> **DIRECTIONS FOR THIS TASK**: Among the records below, find each line bearing the word "pixels" and copy it.

> **Stored data**:
■ ■ ■ ■ ■ ■ ■

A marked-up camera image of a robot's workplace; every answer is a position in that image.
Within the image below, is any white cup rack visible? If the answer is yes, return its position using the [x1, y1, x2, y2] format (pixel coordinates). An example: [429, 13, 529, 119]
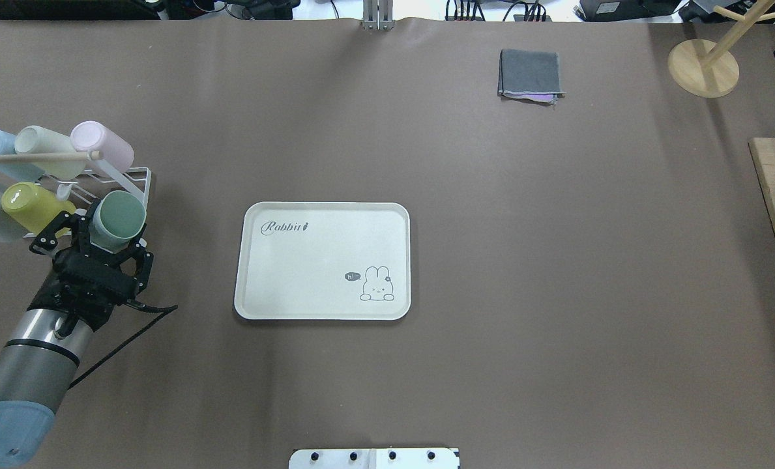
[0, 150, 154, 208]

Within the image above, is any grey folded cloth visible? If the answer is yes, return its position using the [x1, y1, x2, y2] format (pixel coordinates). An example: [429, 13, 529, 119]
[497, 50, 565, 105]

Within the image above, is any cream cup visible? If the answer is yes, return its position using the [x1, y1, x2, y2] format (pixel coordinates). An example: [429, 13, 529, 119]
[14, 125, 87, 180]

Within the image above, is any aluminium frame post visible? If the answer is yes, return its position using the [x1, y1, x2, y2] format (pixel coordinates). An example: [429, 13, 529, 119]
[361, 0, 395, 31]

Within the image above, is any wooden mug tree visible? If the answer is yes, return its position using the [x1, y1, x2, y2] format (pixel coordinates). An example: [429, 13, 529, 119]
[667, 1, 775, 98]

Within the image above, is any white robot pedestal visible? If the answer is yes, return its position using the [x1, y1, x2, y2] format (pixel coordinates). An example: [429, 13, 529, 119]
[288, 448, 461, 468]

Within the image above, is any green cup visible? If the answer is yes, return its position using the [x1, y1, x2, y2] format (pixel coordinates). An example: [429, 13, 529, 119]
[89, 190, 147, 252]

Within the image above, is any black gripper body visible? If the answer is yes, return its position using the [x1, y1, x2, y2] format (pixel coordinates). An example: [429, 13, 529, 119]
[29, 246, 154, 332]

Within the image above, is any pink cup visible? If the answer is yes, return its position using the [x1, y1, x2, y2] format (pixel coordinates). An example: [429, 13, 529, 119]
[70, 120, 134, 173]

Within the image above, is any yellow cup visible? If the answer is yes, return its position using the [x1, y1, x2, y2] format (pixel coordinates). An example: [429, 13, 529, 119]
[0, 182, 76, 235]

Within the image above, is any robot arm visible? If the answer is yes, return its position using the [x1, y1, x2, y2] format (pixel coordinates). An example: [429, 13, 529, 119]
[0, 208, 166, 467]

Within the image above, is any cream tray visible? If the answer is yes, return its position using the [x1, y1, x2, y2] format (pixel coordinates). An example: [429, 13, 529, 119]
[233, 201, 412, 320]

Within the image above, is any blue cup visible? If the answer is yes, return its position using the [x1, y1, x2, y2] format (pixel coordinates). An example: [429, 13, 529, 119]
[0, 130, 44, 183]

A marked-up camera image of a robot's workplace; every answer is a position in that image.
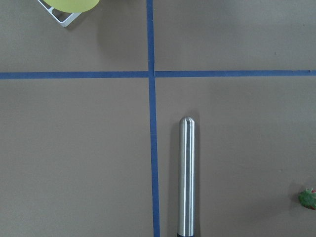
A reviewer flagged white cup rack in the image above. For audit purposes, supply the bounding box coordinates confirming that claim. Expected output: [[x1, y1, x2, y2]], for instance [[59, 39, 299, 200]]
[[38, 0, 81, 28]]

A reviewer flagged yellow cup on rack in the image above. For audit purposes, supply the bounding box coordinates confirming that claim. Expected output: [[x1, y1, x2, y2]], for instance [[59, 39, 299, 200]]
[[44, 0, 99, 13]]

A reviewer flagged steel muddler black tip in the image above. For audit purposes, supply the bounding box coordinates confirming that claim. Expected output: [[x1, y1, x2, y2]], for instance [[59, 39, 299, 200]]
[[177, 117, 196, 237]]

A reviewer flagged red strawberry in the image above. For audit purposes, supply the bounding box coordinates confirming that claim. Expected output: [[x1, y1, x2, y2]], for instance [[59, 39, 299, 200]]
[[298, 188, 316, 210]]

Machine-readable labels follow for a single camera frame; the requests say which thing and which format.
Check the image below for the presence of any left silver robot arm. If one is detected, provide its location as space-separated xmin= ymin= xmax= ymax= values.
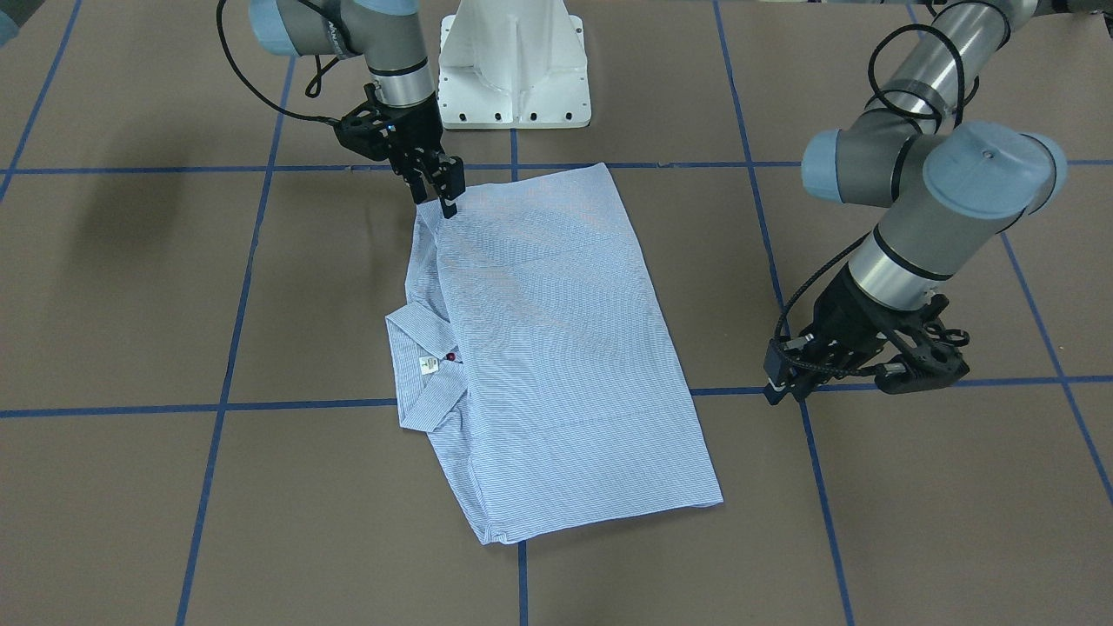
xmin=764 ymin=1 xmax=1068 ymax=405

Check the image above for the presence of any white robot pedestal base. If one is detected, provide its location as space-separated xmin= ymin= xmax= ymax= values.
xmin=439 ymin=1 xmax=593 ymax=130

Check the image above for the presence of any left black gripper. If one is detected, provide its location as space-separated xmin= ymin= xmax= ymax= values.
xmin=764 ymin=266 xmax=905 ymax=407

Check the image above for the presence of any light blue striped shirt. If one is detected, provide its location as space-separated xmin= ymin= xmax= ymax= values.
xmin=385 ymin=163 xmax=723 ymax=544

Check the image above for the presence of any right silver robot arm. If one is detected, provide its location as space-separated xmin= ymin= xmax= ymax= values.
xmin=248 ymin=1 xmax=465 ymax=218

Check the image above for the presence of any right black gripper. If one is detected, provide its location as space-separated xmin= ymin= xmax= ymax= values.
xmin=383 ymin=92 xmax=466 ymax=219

■ ■ ■ ■ ■ ■ ■

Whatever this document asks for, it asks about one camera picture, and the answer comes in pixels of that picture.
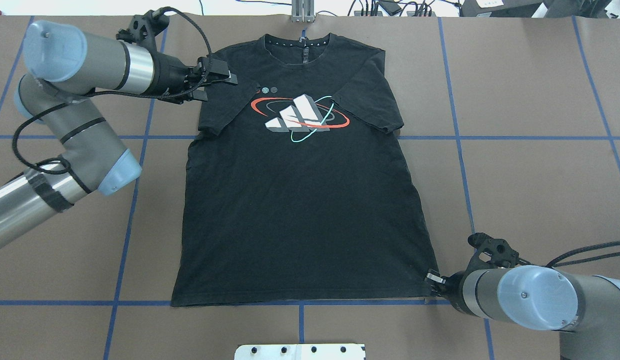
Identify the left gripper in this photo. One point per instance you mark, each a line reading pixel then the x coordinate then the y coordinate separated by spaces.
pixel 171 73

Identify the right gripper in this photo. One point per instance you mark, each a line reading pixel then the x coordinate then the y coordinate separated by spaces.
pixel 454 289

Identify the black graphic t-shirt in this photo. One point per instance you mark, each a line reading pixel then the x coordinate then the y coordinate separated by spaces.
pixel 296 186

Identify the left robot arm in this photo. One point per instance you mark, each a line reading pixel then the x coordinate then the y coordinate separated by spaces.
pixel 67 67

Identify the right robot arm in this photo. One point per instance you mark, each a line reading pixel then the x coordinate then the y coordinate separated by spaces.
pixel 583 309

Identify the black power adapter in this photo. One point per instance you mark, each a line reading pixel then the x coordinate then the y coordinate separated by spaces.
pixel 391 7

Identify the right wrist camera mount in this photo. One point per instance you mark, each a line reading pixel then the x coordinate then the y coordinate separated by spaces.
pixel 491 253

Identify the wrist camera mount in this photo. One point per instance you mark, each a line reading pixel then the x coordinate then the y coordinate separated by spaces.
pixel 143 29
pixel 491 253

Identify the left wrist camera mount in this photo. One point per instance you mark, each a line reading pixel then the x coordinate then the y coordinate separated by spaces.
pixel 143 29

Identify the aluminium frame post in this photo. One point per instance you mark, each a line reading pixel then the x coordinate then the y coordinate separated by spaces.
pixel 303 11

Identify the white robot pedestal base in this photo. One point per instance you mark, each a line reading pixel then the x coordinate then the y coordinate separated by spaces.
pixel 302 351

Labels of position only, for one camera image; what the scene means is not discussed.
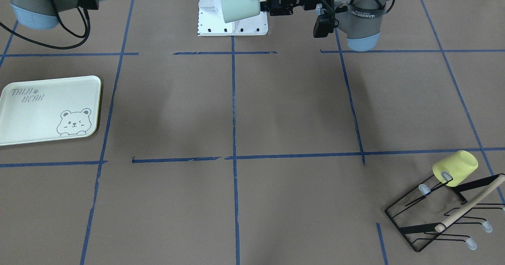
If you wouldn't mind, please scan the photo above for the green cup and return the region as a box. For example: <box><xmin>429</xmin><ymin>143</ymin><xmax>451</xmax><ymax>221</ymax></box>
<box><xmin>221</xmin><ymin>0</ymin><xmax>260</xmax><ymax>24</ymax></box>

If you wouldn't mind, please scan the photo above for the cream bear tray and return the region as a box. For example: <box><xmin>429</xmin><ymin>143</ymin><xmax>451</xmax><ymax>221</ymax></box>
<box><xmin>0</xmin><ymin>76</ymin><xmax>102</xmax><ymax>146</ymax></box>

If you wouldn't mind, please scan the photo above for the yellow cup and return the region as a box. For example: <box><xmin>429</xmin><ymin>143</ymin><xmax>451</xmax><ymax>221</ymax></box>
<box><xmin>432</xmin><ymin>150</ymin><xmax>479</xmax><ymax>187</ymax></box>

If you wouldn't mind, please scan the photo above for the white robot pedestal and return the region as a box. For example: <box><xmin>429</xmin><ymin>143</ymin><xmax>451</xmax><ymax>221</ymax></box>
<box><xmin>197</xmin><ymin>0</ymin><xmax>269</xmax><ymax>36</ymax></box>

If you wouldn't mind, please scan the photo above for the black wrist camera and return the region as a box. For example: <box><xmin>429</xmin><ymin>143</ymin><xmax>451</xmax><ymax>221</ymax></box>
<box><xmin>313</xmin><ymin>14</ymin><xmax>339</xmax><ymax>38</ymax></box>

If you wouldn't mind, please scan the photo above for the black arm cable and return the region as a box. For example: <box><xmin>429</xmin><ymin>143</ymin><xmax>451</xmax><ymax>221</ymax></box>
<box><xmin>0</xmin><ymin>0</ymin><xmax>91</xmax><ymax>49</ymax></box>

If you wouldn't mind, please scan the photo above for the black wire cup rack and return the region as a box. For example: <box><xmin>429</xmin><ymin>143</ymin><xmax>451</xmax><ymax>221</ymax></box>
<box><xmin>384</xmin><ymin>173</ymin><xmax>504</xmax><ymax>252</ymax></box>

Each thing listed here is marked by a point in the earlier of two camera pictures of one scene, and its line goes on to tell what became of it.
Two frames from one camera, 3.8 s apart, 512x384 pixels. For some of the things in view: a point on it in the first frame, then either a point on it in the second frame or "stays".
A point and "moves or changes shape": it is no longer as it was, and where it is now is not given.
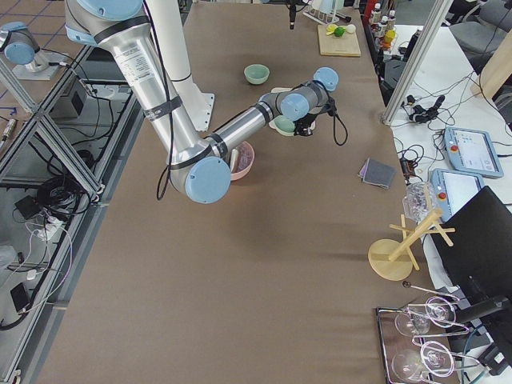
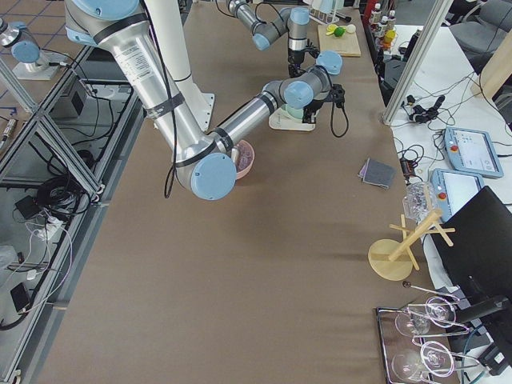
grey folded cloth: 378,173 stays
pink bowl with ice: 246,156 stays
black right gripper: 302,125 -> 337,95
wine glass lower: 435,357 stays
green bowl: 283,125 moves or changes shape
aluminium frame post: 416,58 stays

■ ■ ■ ■ ■ ■ ■

> **EXERCISE RESULT**:
Whatever this document asks for, it asks about one camera picture, and the answer comes in pixels of that picture.
Two frames from one camera, 3.8 s apart, 512x384 pixels. For some of the things in view: a point on it in the first frame, then either a point on it in the second frame or "stays".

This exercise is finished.